Getting a good night’s sleep can have knock on effects for the whole rest of our day, and for many of us this is the number one deciding factor in whether we have a great day that goes well or a bum day that sees everything going wrong. Lack of sleep can lead us to be more forgetful, more moody, more disorganized and more prone to illness and all of this can cause damage in our personal and professional lives.
For many of us this isn’t a problem – we lie down and hit the sheets and within moments we’re in dreamland. For people who find falling asleep easy, the only challenge is in learning to manage our time so that we have the opportunity to drift off.
However if you aren’t one of the lucky then you might find it’s a very different story as you toss and turn late into the night and watch the minutes tick by. In such a case you might turn to outside help from sleeping aids and medications. It’s wise to be weary of some of the stronger sleeping medications which can end up leaving you dependent on them for a good night’s sleep, and which can in some cases result in worrying side effects.
So what are your other options? Here we will look at some drug-free products that can help you to sleep better, quicker and for longer.
Warm milk can help us to produce melatonin which is the ‘sleep hormone’ that regulate our sleeping/waking cycle. By drinking a glass of warm milk in the evening before bed you can get your body to shift into the right state for sleeping and this will help you to drift off more quickly and easily. At the same time the warmth can be very relaxing and can help ease your muscles to further aid sleeping.
Eye Mask/Ear Plugs
Sometimes the old ones are the best. These aren’t exactly revolutionary, but they can do a very good job of helping you to create a conducive environment for sleep which will help you to sleep more deeply. If you’ve not had any luck with eyemasks or ear plugs in the past, then this is perhaps because you haven’t found the right set. Look for eyemasks that are comfortable and that won’t get in the way if you roll over etc.
CPAP stands for ‘continuous positive airway pressure’ and these are very specific devices which address a very specific kind of sleeping problem – that being sleep apnea. If you find yourself waking up feeling groggy and tired then there’s a chance you might be waking up in the night due to apnea. Here you are briefly stopping breathing because our windpipe has closed over, and you need to address this in order to sleep normally. Look into CPAP devices which blow air down your airways in order to force them open and help prevent it from closing over. Consult a doctor if you suspect you have sleep apnea.
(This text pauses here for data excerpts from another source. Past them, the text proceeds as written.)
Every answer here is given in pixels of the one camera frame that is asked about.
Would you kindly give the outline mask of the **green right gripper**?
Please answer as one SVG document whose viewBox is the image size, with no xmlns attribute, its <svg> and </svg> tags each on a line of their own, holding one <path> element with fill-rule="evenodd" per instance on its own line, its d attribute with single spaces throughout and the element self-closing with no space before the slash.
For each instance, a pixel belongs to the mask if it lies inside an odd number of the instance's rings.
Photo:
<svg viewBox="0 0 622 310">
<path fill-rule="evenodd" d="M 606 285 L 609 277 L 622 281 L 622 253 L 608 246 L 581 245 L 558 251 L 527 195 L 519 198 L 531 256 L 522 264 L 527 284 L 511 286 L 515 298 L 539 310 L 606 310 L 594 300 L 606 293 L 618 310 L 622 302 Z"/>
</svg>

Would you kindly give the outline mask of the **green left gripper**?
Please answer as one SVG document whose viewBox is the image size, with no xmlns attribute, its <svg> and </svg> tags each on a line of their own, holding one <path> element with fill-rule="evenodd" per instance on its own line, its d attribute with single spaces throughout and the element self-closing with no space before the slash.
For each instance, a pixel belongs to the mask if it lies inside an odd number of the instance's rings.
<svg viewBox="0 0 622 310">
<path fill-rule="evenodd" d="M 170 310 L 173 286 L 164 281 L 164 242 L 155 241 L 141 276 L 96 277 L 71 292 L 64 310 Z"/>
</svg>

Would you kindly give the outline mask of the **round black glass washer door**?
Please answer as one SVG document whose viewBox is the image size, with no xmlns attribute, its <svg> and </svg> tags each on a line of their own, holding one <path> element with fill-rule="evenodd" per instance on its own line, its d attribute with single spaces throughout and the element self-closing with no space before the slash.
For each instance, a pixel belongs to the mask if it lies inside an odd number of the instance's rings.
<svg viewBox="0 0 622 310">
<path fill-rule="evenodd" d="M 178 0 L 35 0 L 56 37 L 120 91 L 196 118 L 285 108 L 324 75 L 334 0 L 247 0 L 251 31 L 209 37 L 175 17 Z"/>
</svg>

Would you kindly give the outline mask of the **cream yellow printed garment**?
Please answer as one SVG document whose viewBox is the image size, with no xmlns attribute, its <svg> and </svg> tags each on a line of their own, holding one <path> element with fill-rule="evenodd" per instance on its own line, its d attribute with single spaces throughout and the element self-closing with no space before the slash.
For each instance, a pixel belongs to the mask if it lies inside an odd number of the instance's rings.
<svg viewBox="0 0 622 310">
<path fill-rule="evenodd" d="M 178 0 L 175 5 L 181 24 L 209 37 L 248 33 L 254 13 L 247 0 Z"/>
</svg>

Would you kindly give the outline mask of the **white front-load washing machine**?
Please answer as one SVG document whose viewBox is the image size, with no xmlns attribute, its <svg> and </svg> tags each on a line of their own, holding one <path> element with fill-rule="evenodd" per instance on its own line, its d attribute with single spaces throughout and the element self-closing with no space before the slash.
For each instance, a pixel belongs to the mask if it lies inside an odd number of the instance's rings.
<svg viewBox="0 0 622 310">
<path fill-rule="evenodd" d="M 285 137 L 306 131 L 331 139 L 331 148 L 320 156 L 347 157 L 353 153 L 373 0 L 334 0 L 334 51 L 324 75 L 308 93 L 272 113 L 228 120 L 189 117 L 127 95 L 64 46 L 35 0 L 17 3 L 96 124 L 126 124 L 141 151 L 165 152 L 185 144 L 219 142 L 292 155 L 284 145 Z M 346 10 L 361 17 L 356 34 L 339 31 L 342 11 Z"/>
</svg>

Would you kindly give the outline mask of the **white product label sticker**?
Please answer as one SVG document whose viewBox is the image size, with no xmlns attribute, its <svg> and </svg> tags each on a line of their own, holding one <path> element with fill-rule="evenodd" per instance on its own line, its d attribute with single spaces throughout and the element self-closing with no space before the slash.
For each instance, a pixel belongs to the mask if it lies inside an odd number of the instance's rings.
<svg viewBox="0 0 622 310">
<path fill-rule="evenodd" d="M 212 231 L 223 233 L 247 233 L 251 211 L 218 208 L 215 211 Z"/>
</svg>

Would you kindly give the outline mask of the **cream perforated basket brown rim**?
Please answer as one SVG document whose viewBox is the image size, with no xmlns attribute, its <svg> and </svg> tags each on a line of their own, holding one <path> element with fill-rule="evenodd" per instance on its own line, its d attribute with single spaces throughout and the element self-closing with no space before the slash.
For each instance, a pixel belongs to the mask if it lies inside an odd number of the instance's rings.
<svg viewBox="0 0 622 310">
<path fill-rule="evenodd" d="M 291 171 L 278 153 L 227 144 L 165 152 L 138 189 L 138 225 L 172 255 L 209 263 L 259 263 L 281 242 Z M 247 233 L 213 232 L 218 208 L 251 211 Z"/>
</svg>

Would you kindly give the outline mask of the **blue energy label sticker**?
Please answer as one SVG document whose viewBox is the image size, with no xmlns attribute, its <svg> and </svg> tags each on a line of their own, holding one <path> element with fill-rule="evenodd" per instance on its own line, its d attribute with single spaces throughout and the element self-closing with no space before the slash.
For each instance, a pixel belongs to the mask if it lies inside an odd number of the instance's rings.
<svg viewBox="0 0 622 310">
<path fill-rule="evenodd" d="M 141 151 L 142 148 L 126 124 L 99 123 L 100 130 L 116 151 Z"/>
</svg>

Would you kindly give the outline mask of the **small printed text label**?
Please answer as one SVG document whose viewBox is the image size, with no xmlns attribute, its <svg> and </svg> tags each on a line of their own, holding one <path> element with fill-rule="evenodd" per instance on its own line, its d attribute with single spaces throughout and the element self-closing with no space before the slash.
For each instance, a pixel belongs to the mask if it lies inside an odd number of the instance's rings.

Incense and other relaxing smells like lavender can help to relax you and to let you drift off to sleep. Some also cause positive hormonal changes that further result in the release of melatonin. Look for some ‘smellies’ that you can put around your room, or failing that try using scented products to wash your bedclothes with.
Sometimes sleep problems are caused not only by your surroundings, but also by your lifestyle and habits. In particular it is important for you to have a regular sleeping pattern that your body can use in order to regulate itself. If you area to go to sleep and wake up at the same times every day, then you will find that your body starts to ‘prepare’ itself for bed when it approaches the right time. A daylight lamp set on a timer to wake you up with a ‘natural’ seeming light, can help your body to do this and to know when it’s day and when it’s night. These are particularly useful for combating jet lag, or for using when working night shifts.
Relaxation CDs are great for masking out background music, but at the same time they can also be useful for giving you something soothing and relaxing to focus on. Put on some quiet classical music and try to focus on the sounds of the violins and other instruments. This can help prevent your thoughts from racing which in turn can help you to fall asleep more soundly.